Надо заметить, что очень-очень долгое время философия не придавала большого значения этой «первой сущности». И понятно, почему - ведь в этой «первой сущности» виделось нечто уникальное, неповторимое, случайное и переменчивое (в отдельном человеке или в лошади или кошке), а потому, как казалось, эта «первая сущность» сама по себе не может дать никакого знания. В самом деле, ведь знание скорее предполагает не познание или знание отдельных людей, со всеми их уникальными особенностями, а знание о человеке как таковом, о человеческой природе. То есть уже нечто более общее, а не знание отдельных людей или вещей. И когда химик проводит свой опыт, смешивая различные вещества - это всего лишь отдельное событие, не имеющее никакой научной ценности, и чтобы получить знание - нужно установить некую более общую закономерность, «закон природы», которому подчинены все вещества данного рода. Или когда физик Галилей кидал шары с Пизанской башни для вычисления их скорости и ускорения падения - то падение одного шара и его поведение во время этого падения еще никакого бы знания нам не дало, и поэтому Галилей кидал множество шаров по несколько раз и разной массы - после чего и сформулировал свой знаменитый эмпирический «закон свободного падения».

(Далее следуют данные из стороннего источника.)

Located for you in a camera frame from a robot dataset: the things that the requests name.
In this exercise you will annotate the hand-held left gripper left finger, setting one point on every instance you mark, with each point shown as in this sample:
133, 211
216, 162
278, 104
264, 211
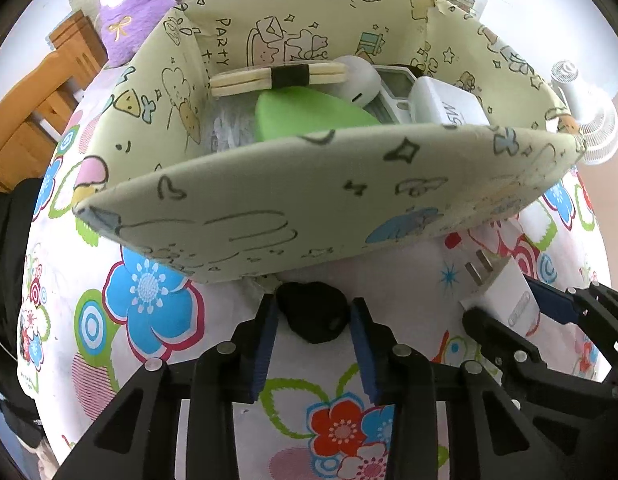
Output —
266, 350

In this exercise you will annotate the wooden chair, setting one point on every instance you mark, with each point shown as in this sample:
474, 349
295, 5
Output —
34, 110

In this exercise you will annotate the green oval case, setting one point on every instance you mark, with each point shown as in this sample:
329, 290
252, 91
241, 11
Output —
309, 112

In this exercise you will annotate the white charger box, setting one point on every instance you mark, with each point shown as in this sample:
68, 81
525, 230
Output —
446, 102

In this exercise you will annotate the small black object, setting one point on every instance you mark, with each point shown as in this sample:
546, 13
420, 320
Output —
314, 312

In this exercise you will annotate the floral tablecloth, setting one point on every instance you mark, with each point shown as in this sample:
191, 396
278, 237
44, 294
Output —
154, 360

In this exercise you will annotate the black clothing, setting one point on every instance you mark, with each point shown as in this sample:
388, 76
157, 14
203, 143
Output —
9, 285

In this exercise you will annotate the purple plush toy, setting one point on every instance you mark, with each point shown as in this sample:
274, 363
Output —
131, 15

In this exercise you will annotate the white floor fan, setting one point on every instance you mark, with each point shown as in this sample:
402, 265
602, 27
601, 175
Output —
591, 120

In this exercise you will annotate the clear plastic box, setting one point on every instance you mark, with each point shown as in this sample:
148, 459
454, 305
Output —
234, 127

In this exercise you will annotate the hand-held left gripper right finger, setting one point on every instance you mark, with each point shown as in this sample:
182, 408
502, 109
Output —
364, 350

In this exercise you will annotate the wooden sticks with black band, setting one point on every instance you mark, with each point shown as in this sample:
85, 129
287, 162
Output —
249, 80

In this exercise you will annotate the white remote control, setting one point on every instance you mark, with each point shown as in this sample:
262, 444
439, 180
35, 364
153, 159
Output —
396, 87

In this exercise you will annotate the white earbuds case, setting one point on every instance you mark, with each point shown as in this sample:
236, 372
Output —
361, 80

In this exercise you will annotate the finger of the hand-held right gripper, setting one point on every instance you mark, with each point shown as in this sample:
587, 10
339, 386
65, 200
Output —
499, 337
554, 300

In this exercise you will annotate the white charger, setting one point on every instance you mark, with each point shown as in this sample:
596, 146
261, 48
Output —
504, 295

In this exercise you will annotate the cartoon print storage box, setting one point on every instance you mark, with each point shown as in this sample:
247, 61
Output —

То есть для философии - как и для науки - очень долгое время единичные вещи были лишь средством познания более общих оснований и закономерностей нашего мира, а целью философии было отыскать самые глубокие основания (или «начала») нашего мира и самые общие причины всего нашего Мироздания. Единичные вещи - с их уникальной и неповторимой «первой сущностью» - понимались лишь как то, через что проявляются более общие законы и более глубокие основания нашего Мироздания, которые и следует осмыслить через философское познание и мышление. Но сами по себе единичные вещи, как казалось, не представляют для философского познания какой-либо ценности.

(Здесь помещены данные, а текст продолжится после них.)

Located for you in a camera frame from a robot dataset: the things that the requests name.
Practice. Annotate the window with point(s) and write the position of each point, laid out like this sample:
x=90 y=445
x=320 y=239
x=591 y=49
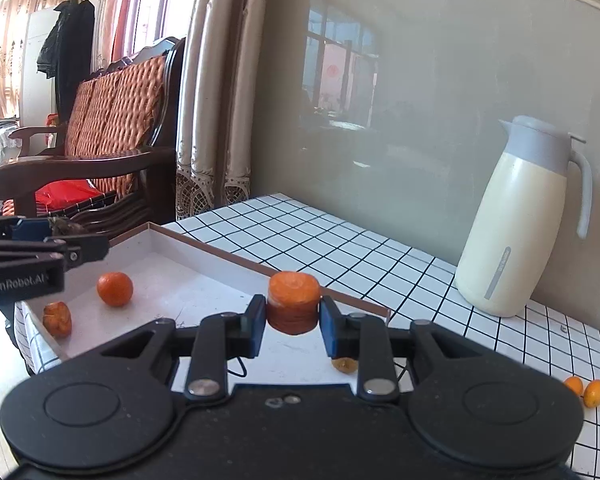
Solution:
x=155 y=0

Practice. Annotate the small tan longan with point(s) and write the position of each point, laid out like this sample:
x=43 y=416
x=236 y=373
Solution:
x=344 y=365

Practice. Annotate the red bag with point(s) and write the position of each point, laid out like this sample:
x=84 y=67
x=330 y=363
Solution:
x=65 y=194

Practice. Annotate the black checked cushion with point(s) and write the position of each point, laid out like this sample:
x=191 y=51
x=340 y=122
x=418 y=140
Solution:
x=92 y=204

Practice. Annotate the cream thermos jug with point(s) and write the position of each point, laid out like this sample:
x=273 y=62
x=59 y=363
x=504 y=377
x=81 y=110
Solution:
x=515 y=220

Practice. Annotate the brown cardboard box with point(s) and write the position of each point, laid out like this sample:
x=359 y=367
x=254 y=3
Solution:
x=190 y=285

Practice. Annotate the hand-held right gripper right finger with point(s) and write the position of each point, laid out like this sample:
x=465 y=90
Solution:
x=330 y=332

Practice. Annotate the checked white tablecloth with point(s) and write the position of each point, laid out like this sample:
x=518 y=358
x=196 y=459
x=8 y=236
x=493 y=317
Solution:
x=380 y=260

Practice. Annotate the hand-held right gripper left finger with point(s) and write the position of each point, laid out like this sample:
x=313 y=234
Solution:
x=257 y=340

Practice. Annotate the orange kumquat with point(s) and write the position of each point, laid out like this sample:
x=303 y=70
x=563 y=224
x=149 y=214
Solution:
x=594 y=393
x=574 y=386

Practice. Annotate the wooden sofa with orange cushions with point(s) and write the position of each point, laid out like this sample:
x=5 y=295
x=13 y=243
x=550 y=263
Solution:
x=125 y=110

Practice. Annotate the beige lace curtain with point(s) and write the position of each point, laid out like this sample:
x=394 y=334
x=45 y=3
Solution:
x=215 y=85

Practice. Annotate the orange tangerine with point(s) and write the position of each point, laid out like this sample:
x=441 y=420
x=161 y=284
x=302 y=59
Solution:
x=115 y=289

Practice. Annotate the black jacket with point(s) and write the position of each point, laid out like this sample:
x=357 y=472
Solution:
x=70 y=50

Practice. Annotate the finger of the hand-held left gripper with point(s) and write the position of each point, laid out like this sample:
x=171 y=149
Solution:
x=85 y=247
x=30 y=229

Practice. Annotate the round carrot slice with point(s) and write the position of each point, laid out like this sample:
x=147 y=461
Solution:
x=292 y=305

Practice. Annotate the pink sheer curtain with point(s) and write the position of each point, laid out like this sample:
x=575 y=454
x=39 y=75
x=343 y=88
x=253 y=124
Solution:
x=117 y=5

Ситуация изменилась лишь с появлением христианства, в центре которого - уникальная историческая личность Иисуса Христа. Личность Иисуса Христа в христианстве занимает центральное положение, и поэтому все, что связано с этой личностью - жизнь Иисуса Христа, Его слова и поступки, малейшие обстоятельства Его жизни, Его смерть и воскрешение - все это является важнейшей частью христианской веры и вероучения, и все это в христианстве тщательно исследуется с богословской точки зрения. И поэтому в христианстве сразу же возник вопрос о том, как в этой уникальной личности Богочеловека Иисуса Христа - прожившего уникальную жизнь в уникальных исторических обстоятельствах - его уникальные особенности соотнесены с Его божественной и человеческой природой. А поскольку Иисус Христос, согласно христианству, есть воплощение второго Лица Бога-Троицы - то возник вопрос также и о том, как эти три Ипостаси Бога соотнесены с их единой природой как Единого Бога.
Я, конечно, сейчас не буду касаться этих проблем христианского богословия (ведь наш предмет - философия, а не богословие), но важно отметить, что лишь с появлением христианства уникальность человеческой личности (а затем - и уникальность и неповторимость всякой единичной вещи) приобрела собственную значимость. А чуть позднее понимание, что уникальность человеческой личности (и единичных вещей) имеет важнейшее значение для понимания нашего мира и бытия, перекочевало и в европейскую философию. И только после этого философия обратила свой пристальный взгляд на эту аристотелевскую «первую сущность» - человека и других вещей.